The burial is scheduled to take place on Sept. 13 or 14 in her hometown of Didim in western Türkiye, they added.

Late on Sept. 11, hundreds of people traveled to a Seattle beach to mourn Eygi.

“I can't imagine what she felt like in her last moments, lying alone under the olive trees,” one of her friends, Kelsie Nabass, told the crowd at the vigil. “What did she think of? And did she know all of us would show up here tonight, for her?”

Friends recalled Eygi as open, engaging, funny and devoted. The crowd spilled beyond a large rectangle of small black, red, green and white Palestinian flags staked in the sand to mark the venue for the vigil.

Many attendees wore traditional checked scarves – keffiyehs – in support of the Palestinian cause and carried photographs of Eygi in her graduation cap.
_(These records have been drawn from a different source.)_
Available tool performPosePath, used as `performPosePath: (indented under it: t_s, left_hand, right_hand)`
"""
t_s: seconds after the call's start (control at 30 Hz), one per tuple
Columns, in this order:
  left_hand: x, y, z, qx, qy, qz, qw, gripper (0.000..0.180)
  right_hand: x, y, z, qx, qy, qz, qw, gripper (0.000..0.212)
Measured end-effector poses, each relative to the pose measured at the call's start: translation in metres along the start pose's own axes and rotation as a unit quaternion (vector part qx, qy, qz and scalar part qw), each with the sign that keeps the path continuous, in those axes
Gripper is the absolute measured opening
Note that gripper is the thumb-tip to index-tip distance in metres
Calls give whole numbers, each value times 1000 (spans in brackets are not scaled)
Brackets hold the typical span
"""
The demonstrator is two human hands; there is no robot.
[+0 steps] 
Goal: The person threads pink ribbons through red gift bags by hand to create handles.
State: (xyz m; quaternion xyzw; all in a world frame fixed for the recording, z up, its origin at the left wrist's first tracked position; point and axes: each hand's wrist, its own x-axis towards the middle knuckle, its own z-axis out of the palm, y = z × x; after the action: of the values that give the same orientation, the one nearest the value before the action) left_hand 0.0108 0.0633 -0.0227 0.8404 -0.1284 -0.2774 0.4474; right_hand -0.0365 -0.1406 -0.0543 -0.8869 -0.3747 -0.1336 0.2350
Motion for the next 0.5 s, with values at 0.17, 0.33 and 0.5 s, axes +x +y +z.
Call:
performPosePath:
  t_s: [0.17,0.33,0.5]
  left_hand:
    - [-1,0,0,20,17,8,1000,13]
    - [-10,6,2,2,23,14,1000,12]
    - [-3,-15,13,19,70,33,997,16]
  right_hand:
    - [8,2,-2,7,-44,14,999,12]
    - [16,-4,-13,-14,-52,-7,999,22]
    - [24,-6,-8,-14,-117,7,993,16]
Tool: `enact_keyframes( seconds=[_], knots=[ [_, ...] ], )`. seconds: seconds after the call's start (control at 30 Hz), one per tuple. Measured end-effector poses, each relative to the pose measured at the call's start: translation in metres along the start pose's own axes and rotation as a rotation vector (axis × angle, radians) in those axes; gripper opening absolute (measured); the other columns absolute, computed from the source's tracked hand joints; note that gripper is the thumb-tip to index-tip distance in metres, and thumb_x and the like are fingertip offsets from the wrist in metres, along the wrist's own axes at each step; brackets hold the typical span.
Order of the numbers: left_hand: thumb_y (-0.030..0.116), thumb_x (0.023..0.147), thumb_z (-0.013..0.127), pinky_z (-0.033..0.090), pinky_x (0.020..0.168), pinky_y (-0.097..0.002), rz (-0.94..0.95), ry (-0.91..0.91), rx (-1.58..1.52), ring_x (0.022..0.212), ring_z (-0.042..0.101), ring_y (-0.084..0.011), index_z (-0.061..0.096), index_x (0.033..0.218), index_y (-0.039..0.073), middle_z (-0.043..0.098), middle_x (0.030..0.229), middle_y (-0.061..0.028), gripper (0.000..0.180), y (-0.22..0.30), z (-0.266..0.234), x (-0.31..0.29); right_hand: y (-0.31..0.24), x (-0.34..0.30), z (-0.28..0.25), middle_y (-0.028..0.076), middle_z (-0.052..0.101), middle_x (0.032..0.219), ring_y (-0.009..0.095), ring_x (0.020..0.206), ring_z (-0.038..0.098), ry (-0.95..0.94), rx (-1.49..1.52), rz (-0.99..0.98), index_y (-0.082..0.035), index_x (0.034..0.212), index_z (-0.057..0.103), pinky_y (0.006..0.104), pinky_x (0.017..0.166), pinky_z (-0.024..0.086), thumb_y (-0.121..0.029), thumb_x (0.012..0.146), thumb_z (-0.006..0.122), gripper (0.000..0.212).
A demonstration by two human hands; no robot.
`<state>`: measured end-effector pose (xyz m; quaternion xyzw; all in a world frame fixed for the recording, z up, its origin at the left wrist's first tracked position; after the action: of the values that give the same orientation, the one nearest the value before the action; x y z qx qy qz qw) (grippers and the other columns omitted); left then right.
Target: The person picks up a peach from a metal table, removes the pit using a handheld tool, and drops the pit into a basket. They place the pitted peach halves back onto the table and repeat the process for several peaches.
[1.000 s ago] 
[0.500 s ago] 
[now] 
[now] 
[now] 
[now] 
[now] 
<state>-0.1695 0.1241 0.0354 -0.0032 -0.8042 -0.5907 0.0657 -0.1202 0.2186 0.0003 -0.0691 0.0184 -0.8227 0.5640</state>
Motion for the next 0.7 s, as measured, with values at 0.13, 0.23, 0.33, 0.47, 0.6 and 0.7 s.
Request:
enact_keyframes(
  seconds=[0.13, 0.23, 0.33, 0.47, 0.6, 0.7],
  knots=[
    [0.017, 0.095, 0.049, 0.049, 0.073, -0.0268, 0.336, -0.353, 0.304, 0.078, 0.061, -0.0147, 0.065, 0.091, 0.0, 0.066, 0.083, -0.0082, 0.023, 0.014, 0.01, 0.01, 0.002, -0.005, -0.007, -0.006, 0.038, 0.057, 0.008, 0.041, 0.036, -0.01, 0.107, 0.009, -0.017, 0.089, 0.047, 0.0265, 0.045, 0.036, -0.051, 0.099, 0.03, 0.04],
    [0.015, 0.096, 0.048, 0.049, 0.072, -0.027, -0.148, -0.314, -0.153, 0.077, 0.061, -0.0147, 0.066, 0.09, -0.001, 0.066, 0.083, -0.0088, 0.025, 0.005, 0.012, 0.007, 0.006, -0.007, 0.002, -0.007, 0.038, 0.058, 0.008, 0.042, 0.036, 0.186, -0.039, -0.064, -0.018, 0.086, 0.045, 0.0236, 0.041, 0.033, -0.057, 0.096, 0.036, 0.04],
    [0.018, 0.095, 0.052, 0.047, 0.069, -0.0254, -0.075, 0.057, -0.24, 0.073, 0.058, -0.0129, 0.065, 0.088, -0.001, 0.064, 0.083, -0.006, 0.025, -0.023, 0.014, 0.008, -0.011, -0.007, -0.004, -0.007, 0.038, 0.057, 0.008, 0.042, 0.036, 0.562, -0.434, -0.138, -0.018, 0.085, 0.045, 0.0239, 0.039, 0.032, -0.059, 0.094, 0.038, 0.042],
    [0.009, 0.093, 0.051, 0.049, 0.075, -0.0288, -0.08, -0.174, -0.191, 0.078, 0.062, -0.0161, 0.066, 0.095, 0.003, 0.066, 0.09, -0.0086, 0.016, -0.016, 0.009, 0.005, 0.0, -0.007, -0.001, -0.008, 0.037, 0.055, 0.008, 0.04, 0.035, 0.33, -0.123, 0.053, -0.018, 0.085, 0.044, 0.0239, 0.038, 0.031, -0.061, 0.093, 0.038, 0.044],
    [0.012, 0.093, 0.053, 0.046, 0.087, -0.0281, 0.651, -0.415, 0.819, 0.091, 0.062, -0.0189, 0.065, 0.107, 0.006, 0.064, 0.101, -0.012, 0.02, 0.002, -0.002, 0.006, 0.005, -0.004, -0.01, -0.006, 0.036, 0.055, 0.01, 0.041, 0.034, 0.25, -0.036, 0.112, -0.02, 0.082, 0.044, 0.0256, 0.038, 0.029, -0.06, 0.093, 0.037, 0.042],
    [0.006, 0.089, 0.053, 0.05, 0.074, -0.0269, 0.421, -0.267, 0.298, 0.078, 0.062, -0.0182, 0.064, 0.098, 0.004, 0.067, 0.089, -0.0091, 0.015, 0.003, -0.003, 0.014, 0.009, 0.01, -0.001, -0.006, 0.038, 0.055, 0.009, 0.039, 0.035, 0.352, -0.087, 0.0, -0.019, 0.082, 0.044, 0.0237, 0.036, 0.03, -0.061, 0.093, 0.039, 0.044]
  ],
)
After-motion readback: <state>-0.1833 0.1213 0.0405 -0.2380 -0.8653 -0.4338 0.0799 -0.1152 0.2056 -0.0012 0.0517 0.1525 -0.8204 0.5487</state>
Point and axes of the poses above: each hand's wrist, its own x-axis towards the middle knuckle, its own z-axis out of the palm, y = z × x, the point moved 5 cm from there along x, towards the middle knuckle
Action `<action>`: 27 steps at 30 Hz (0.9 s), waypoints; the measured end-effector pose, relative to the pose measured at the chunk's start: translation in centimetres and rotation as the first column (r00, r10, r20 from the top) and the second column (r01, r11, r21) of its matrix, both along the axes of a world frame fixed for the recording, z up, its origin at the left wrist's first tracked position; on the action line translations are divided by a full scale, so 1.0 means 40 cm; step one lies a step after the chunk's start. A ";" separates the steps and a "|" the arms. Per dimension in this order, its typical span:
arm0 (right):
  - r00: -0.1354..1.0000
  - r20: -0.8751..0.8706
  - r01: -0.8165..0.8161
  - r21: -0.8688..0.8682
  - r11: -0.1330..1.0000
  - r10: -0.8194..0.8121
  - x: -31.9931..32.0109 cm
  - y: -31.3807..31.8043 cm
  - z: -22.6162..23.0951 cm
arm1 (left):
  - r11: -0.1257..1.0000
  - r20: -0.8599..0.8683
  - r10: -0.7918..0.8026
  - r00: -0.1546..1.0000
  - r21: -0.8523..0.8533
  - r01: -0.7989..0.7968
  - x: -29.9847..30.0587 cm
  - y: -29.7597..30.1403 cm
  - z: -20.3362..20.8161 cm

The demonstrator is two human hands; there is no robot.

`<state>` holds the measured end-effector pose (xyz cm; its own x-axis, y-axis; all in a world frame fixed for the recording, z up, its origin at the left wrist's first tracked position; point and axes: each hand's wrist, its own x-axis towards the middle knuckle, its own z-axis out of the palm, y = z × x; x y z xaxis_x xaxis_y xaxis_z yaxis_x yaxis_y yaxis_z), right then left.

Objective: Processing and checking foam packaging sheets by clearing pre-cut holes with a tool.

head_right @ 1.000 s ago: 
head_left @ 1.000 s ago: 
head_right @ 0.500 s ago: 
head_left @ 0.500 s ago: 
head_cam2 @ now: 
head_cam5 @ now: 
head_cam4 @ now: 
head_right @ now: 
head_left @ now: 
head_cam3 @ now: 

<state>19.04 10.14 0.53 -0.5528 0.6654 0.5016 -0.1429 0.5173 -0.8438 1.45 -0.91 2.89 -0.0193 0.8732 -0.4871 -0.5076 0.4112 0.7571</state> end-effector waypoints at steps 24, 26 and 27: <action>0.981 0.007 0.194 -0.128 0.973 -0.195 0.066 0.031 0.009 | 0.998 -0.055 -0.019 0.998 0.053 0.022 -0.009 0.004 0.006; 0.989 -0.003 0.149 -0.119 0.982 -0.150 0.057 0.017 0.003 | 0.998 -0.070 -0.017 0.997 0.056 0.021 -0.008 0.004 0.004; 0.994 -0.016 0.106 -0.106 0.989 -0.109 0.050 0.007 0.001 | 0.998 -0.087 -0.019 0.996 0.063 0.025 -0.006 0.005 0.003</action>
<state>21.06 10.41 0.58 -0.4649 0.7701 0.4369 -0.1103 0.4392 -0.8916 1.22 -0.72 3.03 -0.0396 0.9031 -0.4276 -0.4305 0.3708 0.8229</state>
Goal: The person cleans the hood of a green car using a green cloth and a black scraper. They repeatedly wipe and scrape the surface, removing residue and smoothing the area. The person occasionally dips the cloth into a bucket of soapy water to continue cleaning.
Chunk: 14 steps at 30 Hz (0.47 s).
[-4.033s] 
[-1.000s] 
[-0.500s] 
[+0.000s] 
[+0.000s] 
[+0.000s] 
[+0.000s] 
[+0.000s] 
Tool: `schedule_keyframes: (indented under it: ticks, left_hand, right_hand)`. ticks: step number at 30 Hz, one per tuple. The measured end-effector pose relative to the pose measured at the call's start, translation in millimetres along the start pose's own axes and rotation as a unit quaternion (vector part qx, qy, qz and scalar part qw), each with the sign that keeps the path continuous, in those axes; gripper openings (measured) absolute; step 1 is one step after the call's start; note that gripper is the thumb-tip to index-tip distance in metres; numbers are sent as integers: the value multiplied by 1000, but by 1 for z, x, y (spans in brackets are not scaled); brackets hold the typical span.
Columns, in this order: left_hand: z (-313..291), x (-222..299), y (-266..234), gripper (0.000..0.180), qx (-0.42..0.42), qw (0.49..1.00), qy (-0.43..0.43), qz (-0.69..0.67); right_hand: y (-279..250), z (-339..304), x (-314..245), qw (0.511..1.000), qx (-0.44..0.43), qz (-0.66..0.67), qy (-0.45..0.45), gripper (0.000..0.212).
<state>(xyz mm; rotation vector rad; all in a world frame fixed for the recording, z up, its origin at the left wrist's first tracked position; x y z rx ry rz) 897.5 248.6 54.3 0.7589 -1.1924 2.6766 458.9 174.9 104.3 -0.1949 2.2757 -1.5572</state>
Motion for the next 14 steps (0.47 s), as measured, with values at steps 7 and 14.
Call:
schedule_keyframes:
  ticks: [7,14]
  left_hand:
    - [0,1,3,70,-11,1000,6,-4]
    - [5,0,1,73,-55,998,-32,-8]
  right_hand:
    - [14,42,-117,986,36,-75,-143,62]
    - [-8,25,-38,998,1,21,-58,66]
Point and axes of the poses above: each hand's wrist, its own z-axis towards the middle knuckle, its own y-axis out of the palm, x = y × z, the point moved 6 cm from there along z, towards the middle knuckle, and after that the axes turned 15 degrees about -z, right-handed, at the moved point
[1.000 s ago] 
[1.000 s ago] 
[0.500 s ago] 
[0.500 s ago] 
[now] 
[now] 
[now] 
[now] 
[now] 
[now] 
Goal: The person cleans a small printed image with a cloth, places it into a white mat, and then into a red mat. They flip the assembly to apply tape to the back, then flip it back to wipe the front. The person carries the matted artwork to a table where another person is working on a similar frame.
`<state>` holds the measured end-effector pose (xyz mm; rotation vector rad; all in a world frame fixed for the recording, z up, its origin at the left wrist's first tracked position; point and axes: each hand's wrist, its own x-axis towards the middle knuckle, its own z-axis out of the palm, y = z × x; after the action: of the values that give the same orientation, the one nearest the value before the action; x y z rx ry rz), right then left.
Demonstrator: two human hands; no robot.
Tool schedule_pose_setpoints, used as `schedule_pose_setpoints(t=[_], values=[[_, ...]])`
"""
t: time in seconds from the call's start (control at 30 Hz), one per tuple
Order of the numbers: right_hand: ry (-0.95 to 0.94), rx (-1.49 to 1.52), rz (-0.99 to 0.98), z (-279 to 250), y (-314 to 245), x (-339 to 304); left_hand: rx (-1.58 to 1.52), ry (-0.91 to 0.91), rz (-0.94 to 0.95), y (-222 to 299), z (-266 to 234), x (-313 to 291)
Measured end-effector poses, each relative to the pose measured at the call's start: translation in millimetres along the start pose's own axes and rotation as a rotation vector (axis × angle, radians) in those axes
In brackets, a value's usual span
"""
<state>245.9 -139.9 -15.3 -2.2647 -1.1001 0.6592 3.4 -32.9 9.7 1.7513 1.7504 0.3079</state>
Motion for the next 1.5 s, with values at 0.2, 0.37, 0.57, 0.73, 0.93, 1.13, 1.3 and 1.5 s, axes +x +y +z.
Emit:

They laid roses, sunflowers or carnations at a memorial where battery-operated candles spelled out her name in the sand.

Several described becoming fast friends with her last spring during the occupied “Liberated Zone” protest against the war in Gaza at the University of Washington.

Eygi helped negotiate with the administration on behalf of the protesters at the encampment, which was part of a broader campus movement against the war.

“She felt so strongly and loved humanity, loved people, loved life so much that she just wanted to help as many as she could,” Juliette Majid, 26, now a doctoral student at North Carolina State University, said in an interview. “She had such a drive for justice.”

Sue Han, a 26-year-old law student at the University of Washington, only knew Eygi for a few months after meeting her at the university encampment, but they quickly became close, laughing and blasting music in Eygi's beat-up green Subaru.

Han saw Eygi before she left. Eygi was feeling scared and selfish for leaving her loved ones to go to the West Bank with the activist group International Solidarity Movement; Han said she couldn't imagine anyone more selfless.

Eygi loved to connect people, bringing disparate friends together for coffee to see how they mixed, Han said. The same was true when she would bring people together on the beach, and it was true of the vigil, too.